It might not be ethical but spraying homeless people with water is an increasingly popular technique that many establishments throughout North America have begun adopting. “We didn’t come up with this idea ourselves,” says Melanie Bertrandelle, the president of the Montreal Alcoholic Society, an institution that represents 45 clubs and bars across the city. “We were looking for help in dealing with the homeless problem plaguing many of the business we represent when we discovered the Indigent Dispersal Cannon. This is a system of internet enabled water cannons that are operated by the San Francisco Religious Foundation. The way it works is that automatic censors trigger the moment a homeless person is suspected of being on a given property, which then sends videos to a list of SFRF volunteers who determine whether or not there’s a homeless person on your property. If there is, the volunteers turn on the hose until the homeless people run off. It’s a brilliant system."
Jeeves Vondersmidt, a spokesperson for the SFRF, says that their cannons are doing gods work. "15% of the proceeds we make on the cannons goes to funding Christian iPhone apps that spread the gospel," says Jeeves. “Our Indigent Dispersal Cannon makes it a breeze to cleanse your property of the filthy unwashed vermin that god hasn’t gotten around to smiting. Not only that, but when you buy one of our systems, you help fund soul saving iOS software. It’s a win/win situation."
Jeeves says that the SFRF invented their Indigent Dispersal System in order to manage all the homeless people who kept trespassing on to church property in the Bay area. “San Francisco is very expensive,” says Jeeves. “So we have a lot of homeless people who don’t realize that they’re unimportant. Our water cannon helps them realize that even God doesn’t care for the homeless."

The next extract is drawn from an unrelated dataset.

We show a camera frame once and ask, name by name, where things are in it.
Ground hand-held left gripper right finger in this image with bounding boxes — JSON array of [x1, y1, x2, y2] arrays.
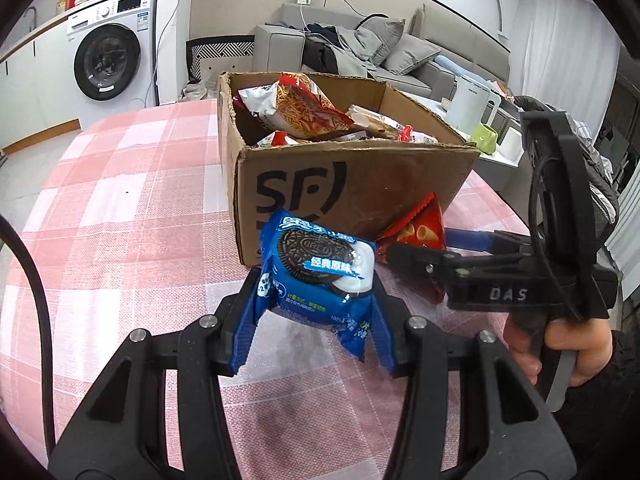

Irvin Meloche, the proprietor of the St-Denis bar Mamelon Atomique, says he doesn’t regret installing the devices. “I think the SFRF are a little crazy,” says Irvin. “But their water cannons really work. I sympathize with the plight of the homeless, I really do, but my club isn’t a hotel for the indigent. It’s for paying customers. In the past, my establishment has suffered considerable property damage at the hands of homeless vagrants. We tried getting city hall involved, we’ve called the police, we’ve spoken with politicians, and none of that has changed anything. Last month, one of our uninvited guests spread their feces all over the handles of our front door bar. We caught them on video. Should we tolerate that?"
Bigwell agrees that it’s not fair to club owners to handle the city’s homeless problem on their own. “Montreal needs to invest more money and resources into helping get people off the street,” says Bigwell. “I don’t fault these club owners for being frustrated with the city’s inaction, but that doesn’t excuse the extreme measures that they’ve taken. Soaking homeless people with water cannons isn’t right."
Jeeves disagrees. “Hosing the homeless isn’t just the right to do,” says Jeeves. “It’s our moral duty. We need to teach the poor that their poverty is a sign that god hates them."